What needs to be done:
Filter the listing and keep only the lines with the word "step".

── Dataset records ──

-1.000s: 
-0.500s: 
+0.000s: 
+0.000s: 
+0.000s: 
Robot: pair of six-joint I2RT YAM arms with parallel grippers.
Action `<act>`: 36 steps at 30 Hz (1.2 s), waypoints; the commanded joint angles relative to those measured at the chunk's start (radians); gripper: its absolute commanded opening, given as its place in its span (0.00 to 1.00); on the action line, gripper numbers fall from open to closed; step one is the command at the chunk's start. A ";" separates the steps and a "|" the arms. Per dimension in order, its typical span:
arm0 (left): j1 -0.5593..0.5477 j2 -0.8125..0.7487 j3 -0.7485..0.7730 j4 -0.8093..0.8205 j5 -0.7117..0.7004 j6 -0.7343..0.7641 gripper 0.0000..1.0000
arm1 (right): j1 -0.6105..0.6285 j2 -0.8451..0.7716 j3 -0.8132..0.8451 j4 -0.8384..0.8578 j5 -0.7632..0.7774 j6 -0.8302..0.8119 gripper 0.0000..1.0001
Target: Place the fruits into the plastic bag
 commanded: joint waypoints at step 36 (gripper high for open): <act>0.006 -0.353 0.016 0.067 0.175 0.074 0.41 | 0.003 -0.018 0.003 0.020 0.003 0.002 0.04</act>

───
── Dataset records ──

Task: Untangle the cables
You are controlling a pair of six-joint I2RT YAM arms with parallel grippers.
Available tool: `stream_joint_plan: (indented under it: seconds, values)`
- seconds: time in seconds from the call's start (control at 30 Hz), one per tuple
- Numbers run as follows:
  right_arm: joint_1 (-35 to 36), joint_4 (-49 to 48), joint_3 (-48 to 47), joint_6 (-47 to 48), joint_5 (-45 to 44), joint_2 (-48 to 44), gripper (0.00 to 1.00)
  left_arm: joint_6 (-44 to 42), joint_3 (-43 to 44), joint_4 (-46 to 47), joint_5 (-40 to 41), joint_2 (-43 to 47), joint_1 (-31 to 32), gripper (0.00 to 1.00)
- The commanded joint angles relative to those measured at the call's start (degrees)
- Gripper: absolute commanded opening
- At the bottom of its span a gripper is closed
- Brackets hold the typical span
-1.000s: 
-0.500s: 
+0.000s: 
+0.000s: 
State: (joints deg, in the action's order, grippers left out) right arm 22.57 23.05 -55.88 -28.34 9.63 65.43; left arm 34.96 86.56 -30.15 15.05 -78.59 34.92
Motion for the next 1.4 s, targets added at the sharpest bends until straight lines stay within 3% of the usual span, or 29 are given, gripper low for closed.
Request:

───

Completed task:
Action `<act>`: 36 steps at 30 Hz (1.2 s), waypoints; the commanded joint angles relative to those measured at the chunk's start (radians); gripper: its absolute commanded opening, given as its place in its span (0.00 to 1.00); on the action line, gripper numbers fall from open to closed; step one is the command at the chunk's start. A ";" separates the steps and a "|" the arms. Per dimension in order, its typical span:
 commanded: joint waypoints at step 36 (gripper high for open): <act>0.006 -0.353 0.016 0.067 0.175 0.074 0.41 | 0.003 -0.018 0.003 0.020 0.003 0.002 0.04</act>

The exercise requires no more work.